What this task involves: Every line of the listing that holds the word "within" should be returned.

━━━━━━

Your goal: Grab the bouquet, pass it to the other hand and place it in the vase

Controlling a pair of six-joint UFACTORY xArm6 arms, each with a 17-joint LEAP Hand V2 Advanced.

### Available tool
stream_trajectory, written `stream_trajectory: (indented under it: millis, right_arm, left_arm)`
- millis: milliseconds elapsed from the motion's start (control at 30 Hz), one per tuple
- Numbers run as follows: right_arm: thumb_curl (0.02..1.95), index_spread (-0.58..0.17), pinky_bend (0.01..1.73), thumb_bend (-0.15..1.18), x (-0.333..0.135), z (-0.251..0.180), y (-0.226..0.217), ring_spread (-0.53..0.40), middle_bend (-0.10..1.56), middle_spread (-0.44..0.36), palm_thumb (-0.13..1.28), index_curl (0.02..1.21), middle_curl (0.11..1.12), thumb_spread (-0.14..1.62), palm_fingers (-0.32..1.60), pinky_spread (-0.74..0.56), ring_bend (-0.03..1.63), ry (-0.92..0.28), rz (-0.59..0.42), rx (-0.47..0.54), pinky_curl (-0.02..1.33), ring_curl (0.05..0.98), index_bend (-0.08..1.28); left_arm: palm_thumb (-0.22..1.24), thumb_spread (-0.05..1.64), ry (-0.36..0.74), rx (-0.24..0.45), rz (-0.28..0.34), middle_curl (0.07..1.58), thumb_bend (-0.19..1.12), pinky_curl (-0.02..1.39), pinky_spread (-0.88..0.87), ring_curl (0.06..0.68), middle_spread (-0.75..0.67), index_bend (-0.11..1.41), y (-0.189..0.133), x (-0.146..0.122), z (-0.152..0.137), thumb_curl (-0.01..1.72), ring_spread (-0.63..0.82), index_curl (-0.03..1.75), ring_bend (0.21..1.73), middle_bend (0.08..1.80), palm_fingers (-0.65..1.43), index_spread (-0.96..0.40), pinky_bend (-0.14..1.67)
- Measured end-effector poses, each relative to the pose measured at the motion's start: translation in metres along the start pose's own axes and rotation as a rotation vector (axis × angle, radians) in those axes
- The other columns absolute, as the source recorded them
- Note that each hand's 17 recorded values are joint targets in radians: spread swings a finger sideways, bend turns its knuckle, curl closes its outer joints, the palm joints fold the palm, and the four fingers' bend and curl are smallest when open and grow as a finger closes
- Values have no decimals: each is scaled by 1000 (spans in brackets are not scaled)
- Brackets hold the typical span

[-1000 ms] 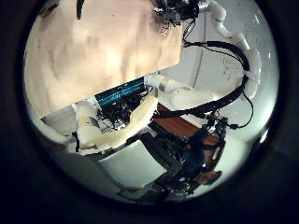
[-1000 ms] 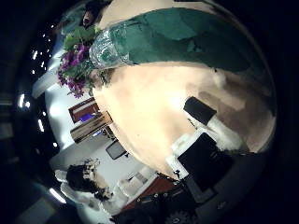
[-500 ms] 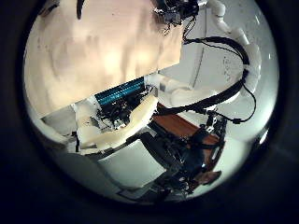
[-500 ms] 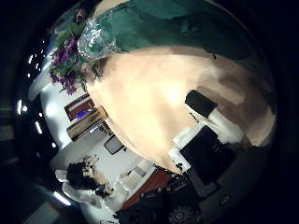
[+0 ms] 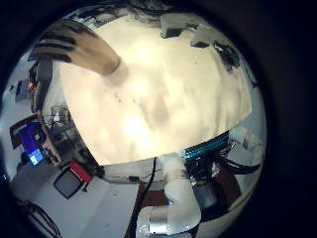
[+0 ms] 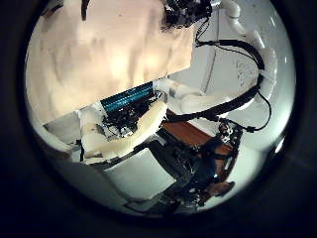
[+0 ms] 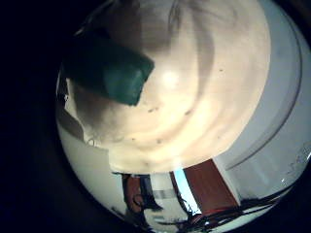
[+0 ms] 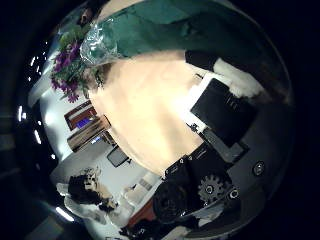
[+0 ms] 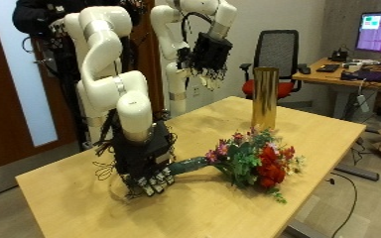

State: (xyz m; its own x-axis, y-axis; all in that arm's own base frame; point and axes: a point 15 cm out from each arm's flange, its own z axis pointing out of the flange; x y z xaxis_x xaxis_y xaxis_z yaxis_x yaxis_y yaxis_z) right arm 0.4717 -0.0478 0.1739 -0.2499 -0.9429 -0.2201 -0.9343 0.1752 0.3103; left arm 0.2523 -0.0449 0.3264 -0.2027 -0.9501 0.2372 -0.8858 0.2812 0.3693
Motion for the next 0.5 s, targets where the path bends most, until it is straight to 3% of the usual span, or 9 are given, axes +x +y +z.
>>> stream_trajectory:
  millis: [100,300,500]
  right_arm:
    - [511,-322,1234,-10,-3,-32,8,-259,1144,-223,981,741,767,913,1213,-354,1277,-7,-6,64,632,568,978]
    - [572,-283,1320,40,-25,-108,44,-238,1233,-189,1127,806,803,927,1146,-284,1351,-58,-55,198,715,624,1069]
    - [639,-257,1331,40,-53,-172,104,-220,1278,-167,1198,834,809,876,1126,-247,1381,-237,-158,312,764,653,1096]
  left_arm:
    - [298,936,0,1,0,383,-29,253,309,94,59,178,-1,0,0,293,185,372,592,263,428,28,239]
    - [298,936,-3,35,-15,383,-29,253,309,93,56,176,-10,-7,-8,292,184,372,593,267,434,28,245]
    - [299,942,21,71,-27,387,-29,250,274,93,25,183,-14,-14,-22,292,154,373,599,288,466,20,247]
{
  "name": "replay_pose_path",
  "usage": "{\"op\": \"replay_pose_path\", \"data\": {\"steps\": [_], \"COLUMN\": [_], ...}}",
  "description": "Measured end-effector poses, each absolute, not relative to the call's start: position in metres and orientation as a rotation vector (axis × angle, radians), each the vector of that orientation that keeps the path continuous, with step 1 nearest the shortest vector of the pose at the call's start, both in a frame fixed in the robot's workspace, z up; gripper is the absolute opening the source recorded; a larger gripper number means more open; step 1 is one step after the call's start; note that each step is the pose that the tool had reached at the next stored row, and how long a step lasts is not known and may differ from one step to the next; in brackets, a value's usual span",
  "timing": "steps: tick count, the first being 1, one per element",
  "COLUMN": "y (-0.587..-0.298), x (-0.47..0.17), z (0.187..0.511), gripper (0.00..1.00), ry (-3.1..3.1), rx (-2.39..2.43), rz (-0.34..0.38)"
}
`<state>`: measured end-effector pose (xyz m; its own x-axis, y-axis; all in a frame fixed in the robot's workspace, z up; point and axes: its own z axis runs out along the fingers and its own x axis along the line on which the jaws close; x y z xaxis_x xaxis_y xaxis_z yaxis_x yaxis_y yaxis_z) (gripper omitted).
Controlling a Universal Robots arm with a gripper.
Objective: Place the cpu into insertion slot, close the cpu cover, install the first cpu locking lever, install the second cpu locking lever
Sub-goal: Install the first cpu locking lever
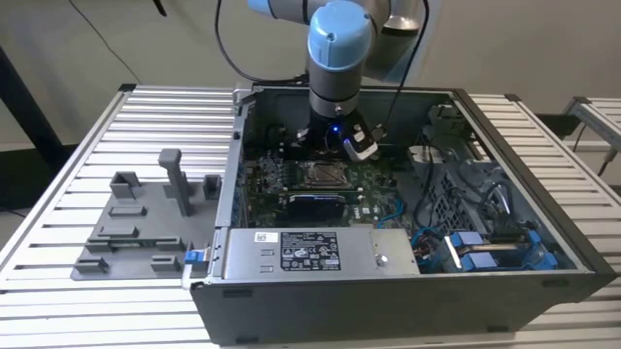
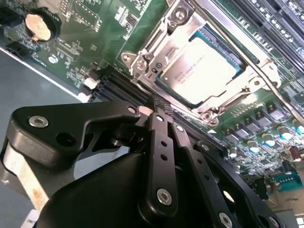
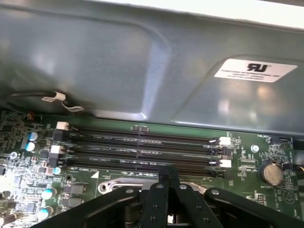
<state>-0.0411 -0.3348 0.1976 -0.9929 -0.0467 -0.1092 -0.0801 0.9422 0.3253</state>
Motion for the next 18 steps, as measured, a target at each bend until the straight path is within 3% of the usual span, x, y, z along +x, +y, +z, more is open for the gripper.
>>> {"op": "replay_pose_path", "data": {"steps": [18], "y": [-0.3348], "x": [-0.0350], "z": [0.1936], "gripper": [0.11], "ry": [2.997], "rx": [-0.098], "rz": [0.508]}}
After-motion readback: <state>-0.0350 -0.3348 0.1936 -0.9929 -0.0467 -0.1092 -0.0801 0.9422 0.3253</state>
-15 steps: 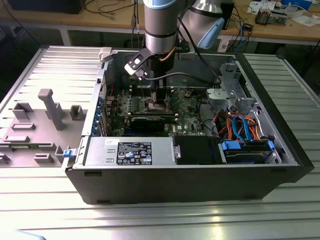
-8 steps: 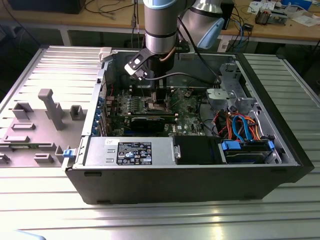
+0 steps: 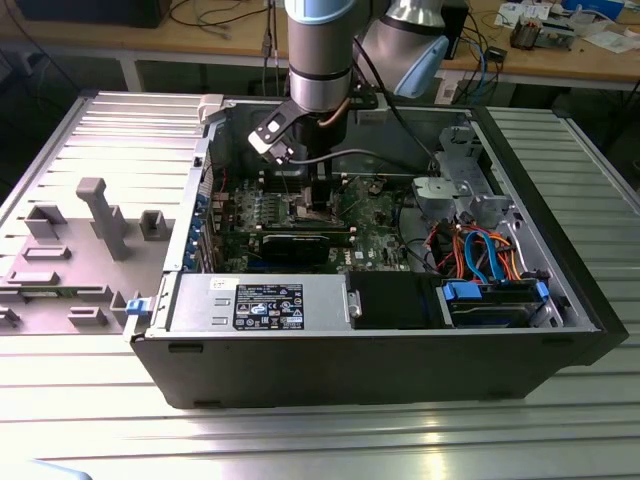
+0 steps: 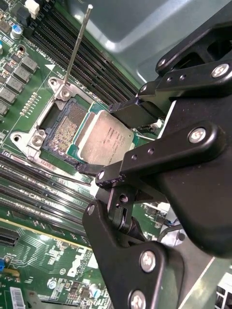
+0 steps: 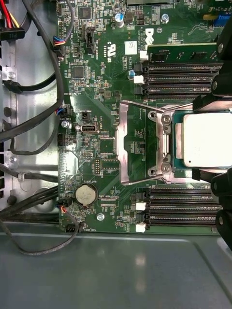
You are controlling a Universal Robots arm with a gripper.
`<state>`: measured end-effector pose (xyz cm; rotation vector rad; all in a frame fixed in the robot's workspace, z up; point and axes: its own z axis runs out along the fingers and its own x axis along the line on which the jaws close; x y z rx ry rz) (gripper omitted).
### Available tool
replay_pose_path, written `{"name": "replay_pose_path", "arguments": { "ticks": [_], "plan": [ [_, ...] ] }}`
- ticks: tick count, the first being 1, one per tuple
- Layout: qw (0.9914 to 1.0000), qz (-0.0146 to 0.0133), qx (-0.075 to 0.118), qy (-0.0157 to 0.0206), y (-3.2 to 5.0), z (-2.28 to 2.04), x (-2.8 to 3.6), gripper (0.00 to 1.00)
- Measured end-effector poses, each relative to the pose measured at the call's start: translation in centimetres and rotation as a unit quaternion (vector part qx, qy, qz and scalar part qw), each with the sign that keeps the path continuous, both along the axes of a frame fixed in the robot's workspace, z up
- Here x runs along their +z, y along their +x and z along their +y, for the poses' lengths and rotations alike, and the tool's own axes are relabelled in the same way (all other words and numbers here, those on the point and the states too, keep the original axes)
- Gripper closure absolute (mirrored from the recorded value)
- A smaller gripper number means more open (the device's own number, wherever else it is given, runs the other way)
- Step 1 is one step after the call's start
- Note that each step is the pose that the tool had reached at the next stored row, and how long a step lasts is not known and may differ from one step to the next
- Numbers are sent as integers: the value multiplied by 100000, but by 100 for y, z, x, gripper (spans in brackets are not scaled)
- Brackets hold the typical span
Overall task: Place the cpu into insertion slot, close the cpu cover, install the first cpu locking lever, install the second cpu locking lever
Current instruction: 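Place the cpu into insertion slot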
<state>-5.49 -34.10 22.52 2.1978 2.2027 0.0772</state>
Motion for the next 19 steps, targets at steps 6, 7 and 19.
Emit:
{"name": "replay_pose_path", "arguments": {
  "ticks": [6,7,19],
  "plan": [
    [100000,-3,5,13,-19,1,-10,45],
    [100000,-3,5,15,-20,1,-10,45],
    [100000,-8,228,22,-53,1,-100,45]
  ]
}}
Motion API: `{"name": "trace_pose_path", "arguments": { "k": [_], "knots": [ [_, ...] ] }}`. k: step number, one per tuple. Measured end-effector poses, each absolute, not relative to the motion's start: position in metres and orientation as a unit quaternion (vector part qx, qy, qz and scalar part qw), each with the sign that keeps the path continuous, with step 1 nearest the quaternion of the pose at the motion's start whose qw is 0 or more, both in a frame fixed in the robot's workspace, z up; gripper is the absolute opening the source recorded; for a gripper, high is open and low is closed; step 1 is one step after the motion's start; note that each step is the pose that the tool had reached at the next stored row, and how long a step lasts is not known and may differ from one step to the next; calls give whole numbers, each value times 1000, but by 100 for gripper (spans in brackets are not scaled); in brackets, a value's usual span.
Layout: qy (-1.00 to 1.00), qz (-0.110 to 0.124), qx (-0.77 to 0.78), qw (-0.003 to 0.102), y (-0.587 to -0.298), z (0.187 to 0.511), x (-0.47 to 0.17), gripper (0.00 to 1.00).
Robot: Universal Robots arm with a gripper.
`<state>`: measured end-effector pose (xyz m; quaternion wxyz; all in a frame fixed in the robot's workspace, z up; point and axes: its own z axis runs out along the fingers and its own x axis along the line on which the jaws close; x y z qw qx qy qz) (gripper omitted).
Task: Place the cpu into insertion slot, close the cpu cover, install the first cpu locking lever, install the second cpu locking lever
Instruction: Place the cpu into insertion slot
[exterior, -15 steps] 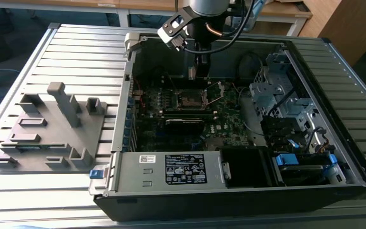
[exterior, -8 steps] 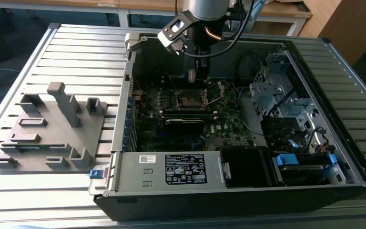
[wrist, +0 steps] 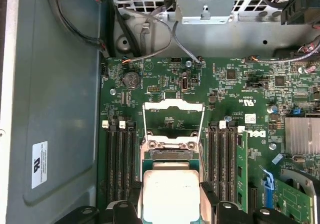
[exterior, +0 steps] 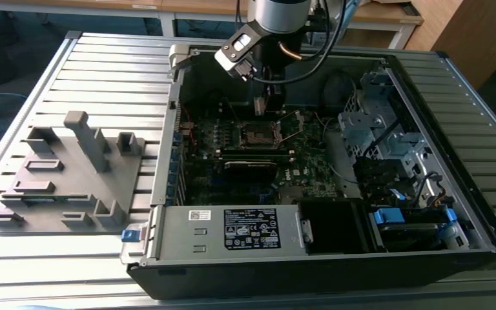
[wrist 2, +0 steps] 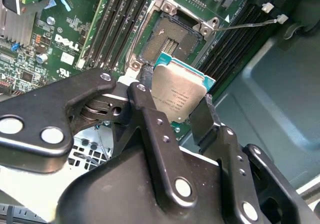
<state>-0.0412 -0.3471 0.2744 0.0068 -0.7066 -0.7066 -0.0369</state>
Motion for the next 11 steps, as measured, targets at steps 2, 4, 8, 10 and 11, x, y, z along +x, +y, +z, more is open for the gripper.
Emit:
{"name": "trace_pose_path", "arguments": {
  "k": [2, 4, 8, 10, 11],
  "knots": [
    [-707, -37, -707, 7, -347, 274, -41, 54],
    [-707, -37, -707, 6, -347, 274, -41, 54],
    [-707, -37, -707, 6, -347, 274, -41, 54],
    [-707, -37, -707, 6, -347, 274, -41, 54],
    [-707, -37, -707, 6, -347, 273, -41, 54]
  ]
}}
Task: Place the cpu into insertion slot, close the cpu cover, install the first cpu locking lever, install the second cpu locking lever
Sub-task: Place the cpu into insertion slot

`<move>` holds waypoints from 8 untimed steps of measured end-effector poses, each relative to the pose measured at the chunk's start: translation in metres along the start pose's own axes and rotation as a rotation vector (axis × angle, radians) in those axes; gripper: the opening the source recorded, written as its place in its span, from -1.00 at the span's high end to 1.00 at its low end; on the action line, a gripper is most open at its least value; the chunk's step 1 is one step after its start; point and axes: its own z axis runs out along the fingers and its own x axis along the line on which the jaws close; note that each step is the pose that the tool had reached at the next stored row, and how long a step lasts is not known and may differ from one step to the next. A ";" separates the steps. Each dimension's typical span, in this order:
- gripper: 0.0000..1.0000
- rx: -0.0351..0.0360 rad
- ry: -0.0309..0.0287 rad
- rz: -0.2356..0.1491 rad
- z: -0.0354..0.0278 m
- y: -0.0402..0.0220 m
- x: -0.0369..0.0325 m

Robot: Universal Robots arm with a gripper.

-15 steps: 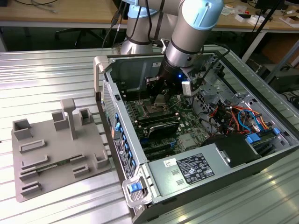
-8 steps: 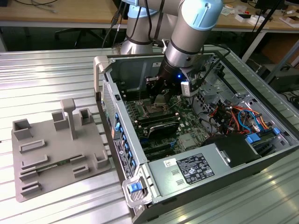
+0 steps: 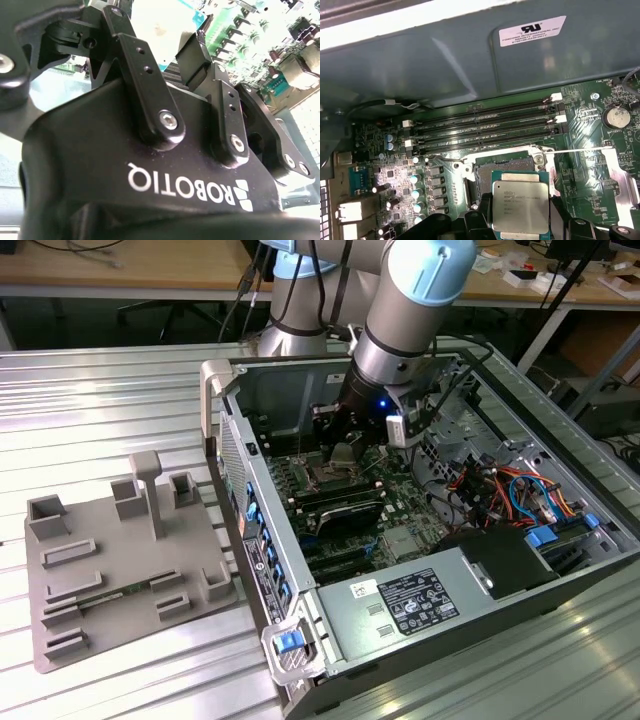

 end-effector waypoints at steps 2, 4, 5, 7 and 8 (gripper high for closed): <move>-0.09 0.0002 -0.0005 0.006 0.0001 0.0000 0.0000; -0.09 0.0004 -0.0011 0.011 0.0003 0.0000 0.0000; -0.09 0.0005 -0.0014 0.015 0.0004 0.0000 0.0000; -0.09 0.0008 -0.0022 0.023 0.0005 0.0000 0.0000; -0.09 0.0009 -0.0024 0.026 0.0006 -0.0001 0.0000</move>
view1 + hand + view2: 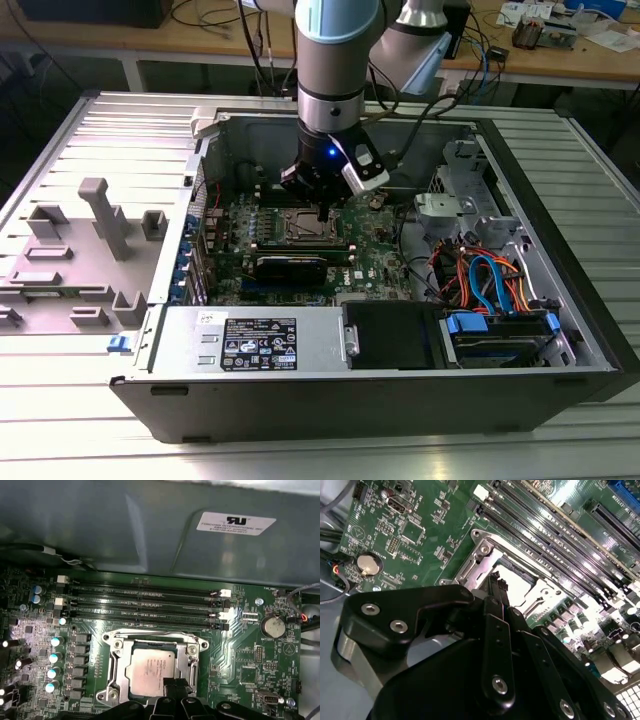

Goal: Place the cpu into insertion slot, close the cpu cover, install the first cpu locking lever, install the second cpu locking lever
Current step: 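Install the second cpu locking lever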

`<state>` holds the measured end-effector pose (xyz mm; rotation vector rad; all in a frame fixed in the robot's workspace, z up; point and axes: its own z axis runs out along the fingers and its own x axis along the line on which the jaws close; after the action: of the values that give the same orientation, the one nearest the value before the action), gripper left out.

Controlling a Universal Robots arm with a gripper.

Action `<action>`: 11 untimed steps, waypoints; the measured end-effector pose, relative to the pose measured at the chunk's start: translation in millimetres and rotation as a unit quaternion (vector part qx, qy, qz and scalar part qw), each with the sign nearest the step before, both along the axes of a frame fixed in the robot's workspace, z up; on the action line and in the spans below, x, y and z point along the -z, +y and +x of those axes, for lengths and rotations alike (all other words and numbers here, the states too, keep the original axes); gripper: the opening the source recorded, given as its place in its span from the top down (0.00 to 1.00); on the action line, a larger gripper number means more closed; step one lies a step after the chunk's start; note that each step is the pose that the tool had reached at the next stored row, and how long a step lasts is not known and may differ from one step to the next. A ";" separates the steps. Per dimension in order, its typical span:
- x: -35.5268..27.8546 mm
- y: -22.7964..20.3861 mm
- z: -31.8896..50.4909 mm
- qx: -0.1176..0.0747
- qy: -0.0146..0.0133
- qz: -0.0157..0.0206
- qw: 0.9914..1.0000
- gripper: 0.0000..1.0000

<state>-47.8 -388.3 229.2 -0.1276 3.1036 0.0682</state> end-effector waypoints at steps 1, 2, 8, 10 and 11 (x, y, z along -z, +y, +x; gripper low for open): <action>0.0 0.0 0.0 0.000 0.000 0.000 1.000 0.89; 0.0 -0.1 0.0 0.000 0.000 0.000 1.000 0.89; -1.0 -1.8 0.0 0.000 0.000 0.000 1.000 0.89; -1.0 -1.8 0.0 0.000 0.000 0.000 1.000 0.89; -1.0 -1.8 0.1 0.000 0.000 0.000 1.000 0.89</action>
<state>-47.8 -390.1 230.1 -0.1279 3.1037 0.0668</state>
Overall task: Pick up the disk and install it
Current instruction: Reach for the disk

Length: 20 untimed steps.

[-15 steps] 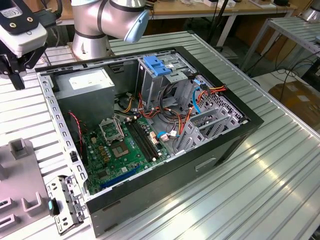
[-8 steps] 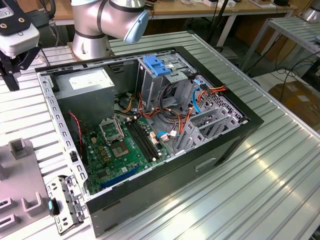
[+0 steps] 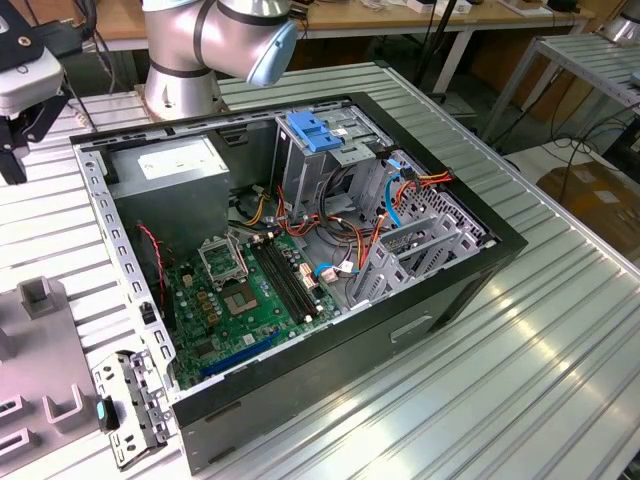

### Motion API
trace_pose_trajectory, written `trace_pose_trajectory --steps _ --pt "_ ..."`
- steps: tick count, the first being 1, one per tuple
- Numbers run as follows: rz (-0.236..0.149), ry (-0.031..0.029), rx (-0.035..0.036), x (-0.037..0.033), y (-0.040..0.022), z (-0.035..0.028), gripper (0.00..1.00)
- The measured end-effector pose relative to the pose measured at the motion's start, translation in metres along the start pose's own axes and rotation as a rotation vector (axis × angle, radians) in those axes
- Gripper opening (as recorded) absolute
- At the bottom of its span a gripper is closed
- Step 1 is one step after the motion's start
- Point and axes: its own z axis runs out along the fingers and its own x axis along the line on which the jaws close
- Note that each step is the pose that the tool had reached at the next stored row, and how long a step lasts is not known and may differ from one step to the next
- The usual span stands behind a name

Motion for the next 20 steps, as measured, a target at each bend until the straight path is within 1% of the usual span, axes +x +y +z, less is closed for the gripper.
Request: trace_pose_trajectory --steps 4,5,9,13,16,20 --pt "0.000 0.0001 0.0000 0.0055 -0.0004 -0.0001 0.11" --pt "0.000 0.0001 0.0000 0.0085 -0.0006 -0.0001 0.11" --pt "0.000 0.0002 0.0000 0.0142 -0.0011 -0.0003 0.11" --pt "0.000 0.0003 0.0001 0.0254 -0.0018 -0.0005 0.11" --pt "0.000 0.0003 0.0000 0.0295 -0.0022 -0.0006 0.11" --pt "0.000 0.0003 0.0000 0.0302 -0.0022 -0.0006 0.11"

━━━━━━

Response to this exercise:
Motion for the next 18 steps, as measured, a target at each bend until the straight path is within 3% of the usual span, x, y, z along +x, +y, +z, more is open for the gripper.
Motion for the next 20 steps, as measured, a target at each bend until the straight path is within 1% of the usual span, axes +x +y +z, less is closed for the gripper.

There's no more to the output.